Im Rotterdamer Hafengebiet wird die Hafenbahnlinie, der erste Teil der Betuweroute, verlegt. Die neue Trasse mit der Bezeichnung „Theemswegtracé“ wird in 2021 realisiert sein und ist eine Lösung für die Problematik an der Calandbrücke bei Rozenburg.

Die Theemswegtrasse ist ca. 4 km lang und verläuft vom Merseyweg über eine erhöhte Bahnbrücke entlang dem Theemsweg und über den Neckarweg bis zum Moezelweg. Die Bahnlinie passiert zwei Bogenbrücken (am Thomassentunnel und an der Rozenburgschleuse) und trifft bei der A15 wieder auf die vorhandene Bahnstrecke. Für die Anlegung der Theemswegtrasse sind Änderungen an Straßen, an der Bahn sowie an Kabeln und Leitungen erforderlich.

Problematik des Bahntransports

Die Theemswegtrasse ist eine Lösung für die Problematik an der Calandbrücke bei Rozenburg. Diese Stahlhubbrücke für den Bahnverkehr, Straßenverkehr und langsamen Verkehr im Rotterdamer Hafengebiet ist das Bindeglied in der Betuweroute zum Hinterland. Für die Seeschifffahrt ist die Hubbrücke die Zufahrt zum Brittanniëhaven. Für den Bahnverkehr wird ein Kapazitätsengpass prognostiziert, und zwar aufgrund der voraussichtlichen Zunahme des Bahnverkehrs und auch des Seeschifffahrtsverkehrs von und zum Brittanniëhaven.
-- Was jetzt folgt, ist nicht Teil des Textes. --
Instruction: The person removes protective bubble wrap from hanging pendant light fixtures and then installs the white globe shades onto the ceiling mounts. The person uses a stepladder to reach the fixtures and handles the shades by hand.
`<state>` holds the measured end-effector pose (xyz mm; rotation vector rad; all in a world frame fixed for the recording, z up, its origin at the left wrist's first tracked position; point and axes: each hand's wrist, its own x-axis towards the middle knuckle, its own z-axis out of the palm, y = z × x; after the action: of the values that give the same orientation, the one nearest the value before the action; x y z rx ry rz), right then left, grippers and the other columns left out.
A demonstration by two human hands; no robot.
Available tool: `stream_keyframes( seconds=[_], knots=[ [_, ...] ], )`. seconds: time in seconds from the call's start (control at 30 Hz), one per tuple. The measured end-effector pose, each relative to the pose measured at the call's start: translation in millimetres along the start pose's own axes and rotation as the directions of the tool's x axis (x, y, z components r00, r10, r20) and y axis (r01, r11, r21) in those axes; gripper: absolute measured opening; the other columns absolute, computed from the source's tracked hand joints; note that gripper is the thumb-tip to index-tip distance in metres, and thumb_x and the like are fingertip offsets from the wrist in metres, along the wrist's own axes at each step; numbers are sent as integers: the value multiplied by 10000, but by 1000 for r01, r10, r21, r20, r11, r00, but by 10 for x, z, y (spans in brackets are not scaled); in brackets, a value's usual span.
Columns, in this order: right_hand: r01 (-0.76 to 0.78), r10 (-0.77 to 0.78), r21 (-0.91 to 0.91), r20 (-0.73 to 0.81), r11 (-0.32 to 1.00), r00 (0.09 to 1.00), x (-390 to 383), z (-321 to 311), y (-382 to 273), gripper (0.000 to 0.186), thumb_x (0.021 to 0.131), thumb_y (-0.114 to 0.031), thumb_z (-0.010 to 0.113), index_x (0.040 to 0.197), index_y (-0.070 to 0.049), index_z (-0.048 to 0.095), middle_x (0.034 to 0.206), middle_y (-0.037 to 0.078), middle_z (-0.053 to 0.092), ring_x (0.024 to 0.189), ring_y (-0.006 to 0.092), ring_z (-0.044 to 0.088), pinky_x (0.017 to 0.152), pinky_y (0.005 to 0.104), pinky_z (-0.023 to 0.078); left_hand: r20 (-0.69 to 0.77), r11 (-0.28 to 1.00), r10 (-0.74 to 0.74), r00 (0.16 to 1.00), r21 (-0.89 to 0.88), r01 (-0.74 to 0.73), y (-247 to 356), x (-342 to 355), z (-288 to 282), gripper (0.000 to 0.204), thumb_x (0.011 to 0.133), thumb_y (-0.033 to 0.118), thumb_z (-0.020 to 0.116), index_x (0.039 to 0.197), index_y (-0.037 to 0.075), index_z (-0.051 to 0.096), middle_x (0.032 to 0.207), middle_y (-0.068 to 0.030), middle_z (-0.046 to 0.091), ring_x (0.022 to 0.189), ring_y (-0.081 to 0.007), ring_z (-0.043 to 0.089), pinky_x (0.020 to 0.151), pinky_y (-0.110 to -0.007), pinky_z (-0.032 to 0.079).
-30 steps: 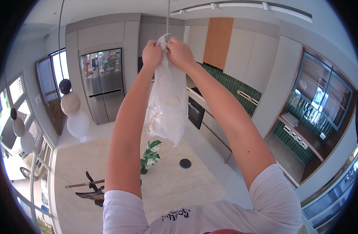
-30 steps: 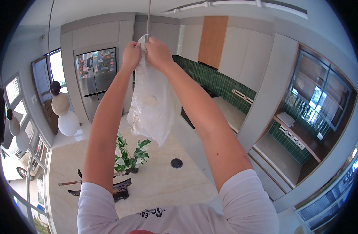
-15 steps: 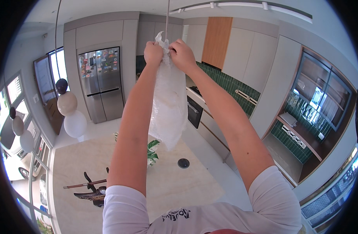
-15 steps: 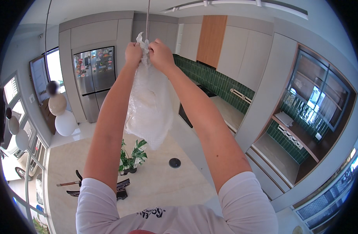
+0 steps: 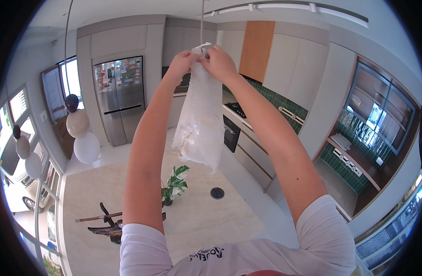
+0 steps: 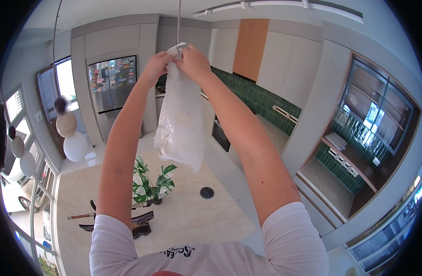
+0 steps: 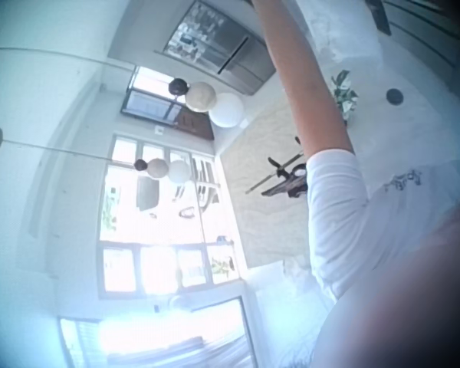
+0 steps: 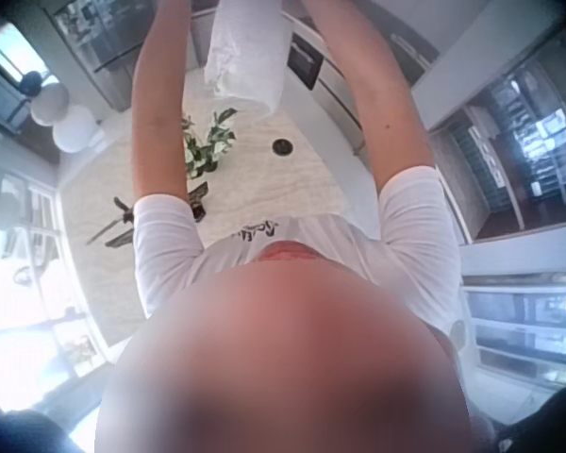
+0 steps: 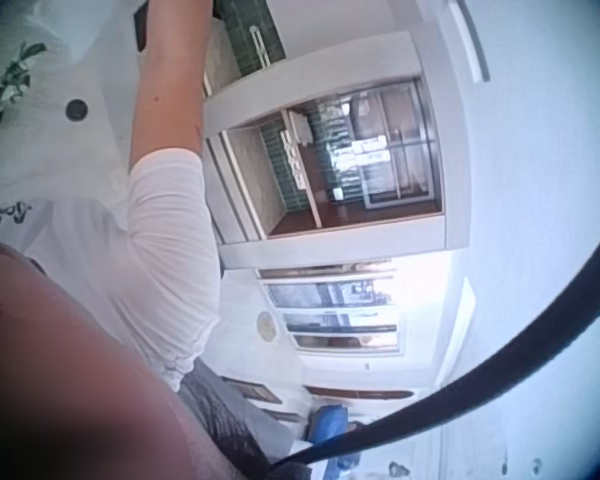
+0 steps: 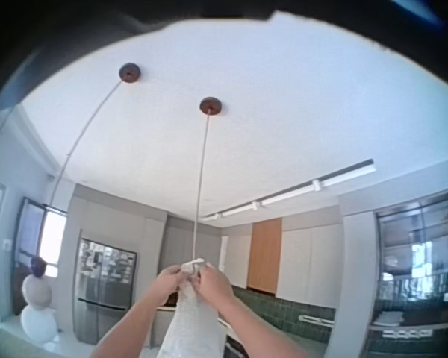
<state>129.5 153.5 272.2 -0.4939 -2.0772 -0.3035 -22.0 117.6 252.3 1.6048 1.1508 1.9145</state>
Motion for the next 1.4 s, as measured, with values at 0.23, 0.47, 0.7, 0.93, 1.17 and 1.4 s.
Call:
stream_keyframes(
  seconds=[0.23,0.47,0.7,0.93,1.17,1.4],
  knots=[
    [-13,1,-119,-98,993,995,-52,48,-119,239,715,-172,671,840,3,567,944,131,515,836,314,568,682,403,478,-167,846,242,956,519,-124,-75,64,80,155,793,183,593,821,30,586,667,-30,563,592,-108,506,551,-269,405],
    [-38,-4,-195,-211,980,977,-93,52,-209,304,694,-164,687,882,15,530,946,129,506,841,309,566,669,407,477,-327,809,353,877,577,-111,-73,-30,205,208,785,214,577,876,29,595,777,-114,627,723,-233,592,660,-327,449],
    [110,-122,-178,-60,978,991,2,35,-145,116,728,-116,596,772,-10,579,861,124,543,819,311,568,671,409,473,-284,845,323,903,517,-139,20,-117,197,204,789,214,557,859,26,591,799,-152,626,793,-321,596,700,-377,454],
    [2,3,75,-72,997,997,50,137,-51,81,730,-83,555,772,-21,585,850,132,548,796,321,551,690,399,447,-406,855,339,849,509,-98,-13,-104,310,207,803,220,551,879,30,586,771,-142,627,742,-288,603,668,-362,453],
    [19,9,191,-145,981,989,54,197,34,68,716,-85,540,743,-29,567,837,137,552,780,337,548,683,417,444,-474,882,268,839,471,-15,10,-67,412,219,810,212,537,914,23,576,835,-190,622,825,-354,592,722,-408,452],
    [38,-7,184,-167,982,986,-4,163,28,63,707,-61,569,759,-25,569,797,129,548,759,310,544,671,380,433,-549,886,250,797,462,40,-92,39,401,257,804,224,541,898,-13,574,867,-204,614,832,-357,586,726,-402,444]
  ],
)
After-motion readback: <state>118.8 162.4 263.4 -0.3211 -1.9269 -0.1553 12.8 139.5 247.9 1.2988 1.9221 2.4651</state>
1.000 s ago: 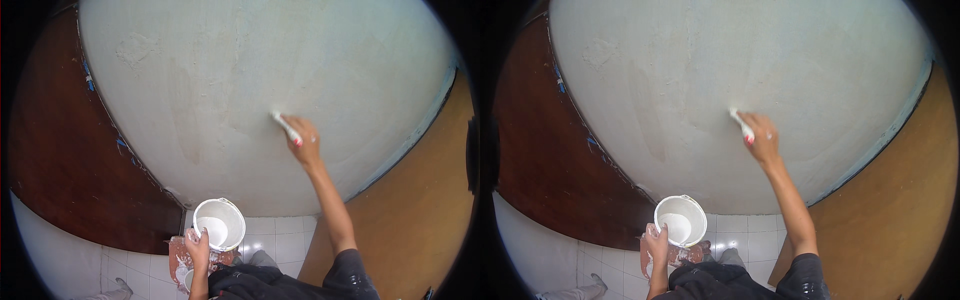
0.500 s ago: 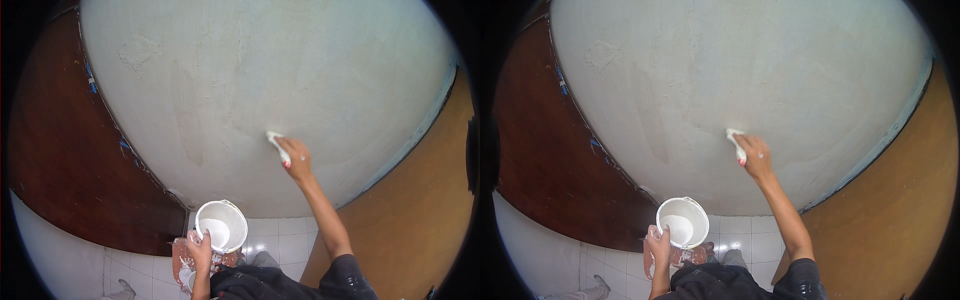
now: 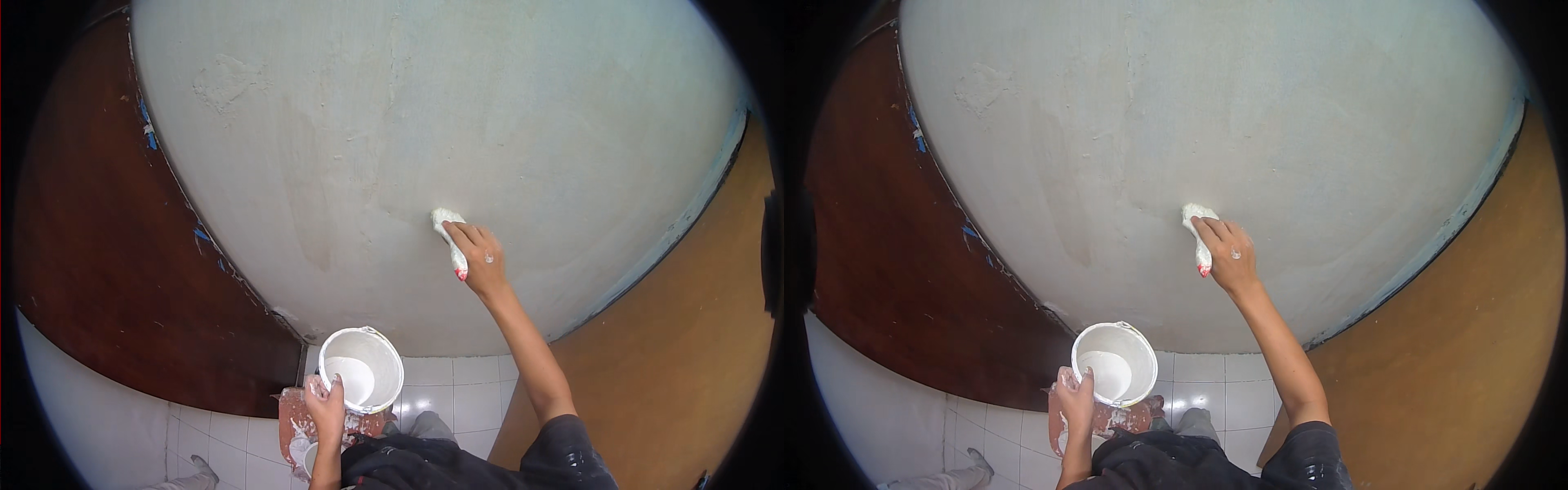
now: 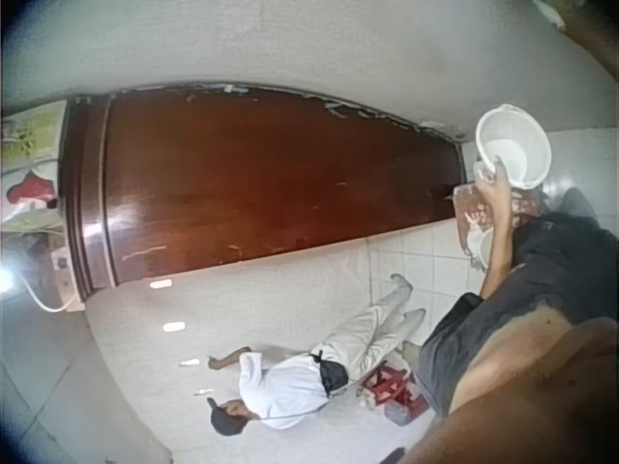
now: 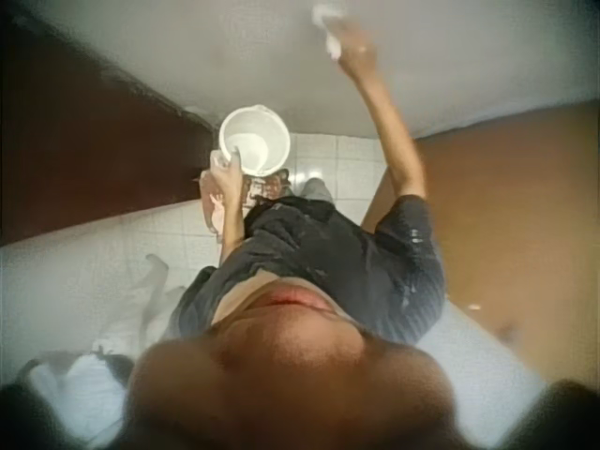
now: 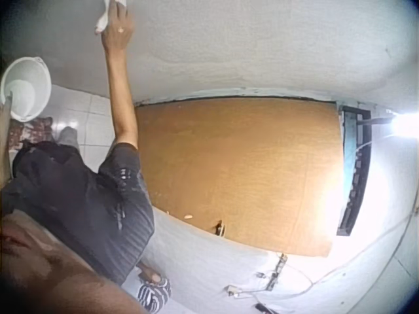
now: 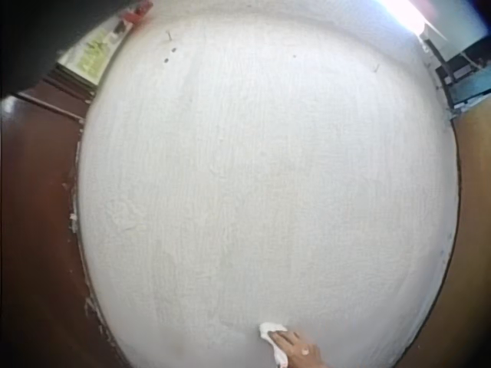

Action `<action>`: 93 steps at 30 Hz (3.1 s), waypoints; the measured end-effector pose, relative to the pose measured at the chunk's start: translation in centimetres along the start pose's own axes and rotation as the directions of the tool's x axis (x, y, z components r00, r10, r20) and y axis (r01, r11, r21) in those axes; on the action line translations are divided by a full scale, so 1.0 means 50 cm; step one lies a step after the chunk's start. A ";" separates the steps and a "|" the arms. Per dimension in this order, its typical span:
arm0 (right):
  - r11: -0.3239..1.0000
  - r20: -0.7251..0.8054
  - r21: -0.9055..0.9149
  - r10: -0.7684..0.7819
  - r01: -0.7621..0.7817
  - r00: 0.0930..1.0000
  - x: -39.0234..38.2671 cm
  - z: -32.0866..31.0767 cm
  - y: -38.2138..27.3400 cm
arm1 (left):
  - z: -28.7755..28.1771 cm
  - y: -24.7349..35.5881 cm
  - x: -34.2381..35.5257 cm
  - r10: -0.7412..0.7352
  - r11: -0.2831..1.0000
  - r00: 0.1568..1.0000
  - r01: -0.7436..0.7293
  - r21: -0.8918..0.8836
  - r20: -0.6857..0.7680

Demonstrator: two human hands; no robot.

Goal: The person applies white paint to a wall using a paintbrush.

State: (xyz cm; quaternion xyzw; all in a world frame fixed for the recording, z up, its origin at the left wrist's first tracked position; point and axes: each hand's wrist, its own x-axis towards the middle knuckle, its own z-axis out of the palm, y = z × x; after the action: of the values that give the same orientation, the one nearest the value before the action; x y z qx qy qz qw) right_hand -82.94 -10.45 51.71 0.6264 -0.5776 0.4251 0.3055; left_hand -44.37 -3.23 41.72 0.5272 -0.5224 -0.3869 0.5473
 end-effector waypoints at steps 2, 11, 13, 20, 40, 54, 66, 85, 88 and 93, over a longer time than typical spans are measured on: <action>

Bedeutung der Erreichbarkeit des Rotterdamer Hafens

Gute Erreichbarkeit und eine gute Verbindung zum Hinterland sind für den Hafen von Rotterdam von großer Bedeutung, sowohl über Land und per Bahn als auch über das Wasser. Aus diesem Grund investiert der Hafenbetrieb in die Theemswegtrasse, zusammen mit dem niederländischen Staat und der Europäischen Union. Der Hafenbetrieb Rotterdam koordiniert und realisiert das Projekt in Zusammenarbeit mit ProRail. Das niederländische Ministerium für Infrastruktur und Umwelt bereitet die Beschlussfassung vor.